さて、みなさんは「さるなし」をご存知でしょうか。

さるなしとは、マタタビ科の植物で、ツル状に生育した枝に百円玉大くらいのきれいな緑色の果物です。
キウイフルーツの原種とも言われています。
食物繊維やビタミンCが豊富で整腸作用があり、お肌にも良いという女性に嬉しいフルーツなのです。
別名「こくわ」とも呼ばれ、玉川村の他、山形県や長野県などの山間部で採れるそうです。

しかし、このさるなし、あまり知られていないフルーツなんですよね。
首都圏での認知度は約10%、生産地である玉川村でも約24%とか。

ちなみに私、さるなし・・・知っていましたよ~!!
だだ、それもここ数年くらいのことでして、最初は会津の産直でジュースを発見!
その後、昨年、長野を訪れた際に、生のさるなしを食べました。
気になるお味ですが・・・美味しいです。そう、お味はまさにキウイフルーツ
さるなしの方が、少し酸味があるというか、野性味があるというか、皮ごと食べられるので、そのせいかもしれません。

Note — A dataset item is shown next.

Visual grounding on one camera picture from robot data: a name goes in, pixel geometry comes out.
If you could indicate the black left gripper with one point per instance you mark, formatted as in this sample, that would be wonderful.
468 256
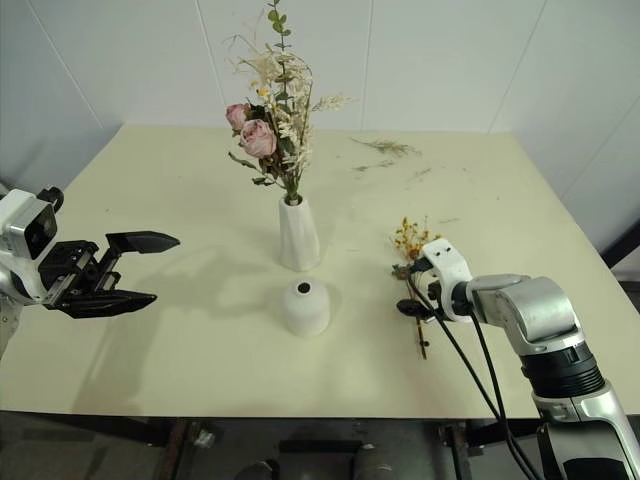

実は、玉川村はなんと、さるなし日本一の生産量を誇っています。
今年初めて開催されたさるなしサミットでは、各産地の年間出荷量が4~5tのところ、玉川村は約20t。圧倒的です。
しかも、玉川村では30年前からさるなし栽培に力を入れていたというのですから、さるなし界のパイオニア

でも、このさるなし、これほどまでにどうして知られていないかというと、

①収穫時期が短いため市場に出回る時期が短い。
②皮が薄く、デリケートでハードな輸送などに耐えられない。
③もともとは山に自生していた果物で生産量が少ない。

という理由のようです。
ですから、見たことも聞いたこともない人も多く、知っていてもフレッシュなさるなしは希少性が高く、なかなかお目にかかれない。
それゆえ、幻の果実と呼ばれるのだそうです。

ちなみに謎解きツアーというアイディアから生まれた今回の企画。
そんな幻の果実さるなしの謎解きを兼ね、「玉川村“さるなし”満喫日帰りツアー」の始まりです。

ミッション1 幻の果実を自らの手で掴み取れ!
ツアーバスに乗り、受付すると、お名前バッチが用意されていました。
さらに、チームふくしまプライドさんお手製のかわいらしい旅のしおりに、玉川村役場や商工会、玉川村地域おこし隊のみなさんによるさるなしに関する資料一式が席に用意されていました。

そして、さるなしジュースも!

もう、この時点で、主催者のみなさんの“さるなしへの愛”が半端ないことを感じました。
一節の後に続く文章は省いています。